→ What you have to do: Every line below between the one holding "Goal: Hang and" and the one holding "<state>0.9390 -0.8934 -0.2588", inclusive, should be copied exactly, and no other line.
== Stored data ==
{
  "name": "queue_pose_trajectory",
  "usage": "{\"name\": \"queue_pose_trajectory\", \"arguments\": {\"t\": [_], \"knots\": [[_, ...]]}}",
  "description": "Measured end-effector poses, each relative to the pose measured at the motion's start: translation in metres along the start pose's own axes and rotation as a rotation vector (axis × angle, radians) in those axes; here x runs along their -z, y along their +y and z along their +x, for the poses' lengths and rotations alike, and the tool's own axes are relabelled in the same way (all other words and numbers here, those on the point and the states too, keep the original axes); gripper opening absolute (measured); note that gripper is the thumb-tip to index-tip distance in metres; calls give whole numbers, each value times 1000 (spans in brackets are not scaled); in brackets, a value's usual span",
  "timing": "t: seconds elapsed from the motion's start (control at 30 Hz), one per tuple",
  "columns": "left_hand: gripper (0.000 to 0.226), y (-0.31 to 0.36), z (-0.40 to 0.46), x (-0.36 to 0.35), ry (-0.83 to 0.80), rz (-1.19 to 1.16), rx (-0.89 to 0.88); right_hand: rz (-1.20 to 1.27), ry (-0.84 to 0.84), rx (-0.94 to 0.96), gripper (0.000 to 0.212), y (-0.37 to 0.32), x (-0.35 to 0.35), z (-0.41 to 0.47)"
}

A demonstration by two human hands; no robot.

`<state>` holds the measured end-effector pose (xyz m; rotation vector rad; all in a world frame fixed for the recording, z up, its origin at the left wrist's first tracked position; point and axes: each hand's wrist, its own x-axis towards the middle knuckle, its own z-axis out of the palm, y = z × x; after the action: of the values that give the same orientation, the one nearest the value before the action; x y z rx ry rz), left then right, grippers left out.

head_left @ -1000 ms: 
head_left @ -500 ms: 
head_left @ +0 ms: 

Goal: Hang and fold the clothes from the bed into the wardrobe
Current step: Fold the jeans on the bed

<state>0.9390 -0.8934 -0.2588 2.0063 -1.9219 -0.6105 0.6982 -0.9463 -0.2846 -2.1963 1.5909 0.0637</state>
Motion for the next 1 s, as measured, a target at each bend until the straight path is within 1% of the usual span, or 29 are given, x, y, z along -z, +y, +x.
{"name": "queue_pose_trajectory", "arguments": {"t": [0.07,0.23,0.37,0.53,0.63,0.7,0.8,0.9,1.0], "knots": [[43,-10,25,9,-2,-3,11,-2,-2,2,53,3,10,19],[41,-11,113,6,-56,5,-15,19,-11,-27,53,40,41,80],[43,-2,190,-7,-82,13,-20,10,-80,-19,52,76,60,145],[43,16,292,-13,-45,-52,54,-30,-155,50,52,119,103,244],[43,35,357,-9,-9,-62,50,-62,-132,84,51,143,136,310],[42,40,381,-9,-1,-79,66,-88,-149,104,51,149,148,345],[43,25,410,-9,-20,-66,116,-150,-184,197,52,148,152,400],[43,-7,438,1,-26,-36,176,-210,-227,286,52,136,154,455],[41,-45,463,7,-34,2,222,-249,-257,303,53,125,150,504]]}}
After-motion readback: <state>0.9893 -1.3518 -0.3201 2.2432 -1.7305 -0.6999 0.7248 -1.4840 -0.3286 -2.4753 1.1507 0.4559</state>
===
→ Worked solution:
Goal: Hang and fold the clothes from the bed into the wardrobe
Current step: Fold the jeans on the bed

<state>0.9390 -0.8934 -0.2588 2.0063 -1.9219 -0.6105 0.6982 -0.9463 -0.2846 -2.1963 1.5909 0.0637</state>

This answer has been written out in full.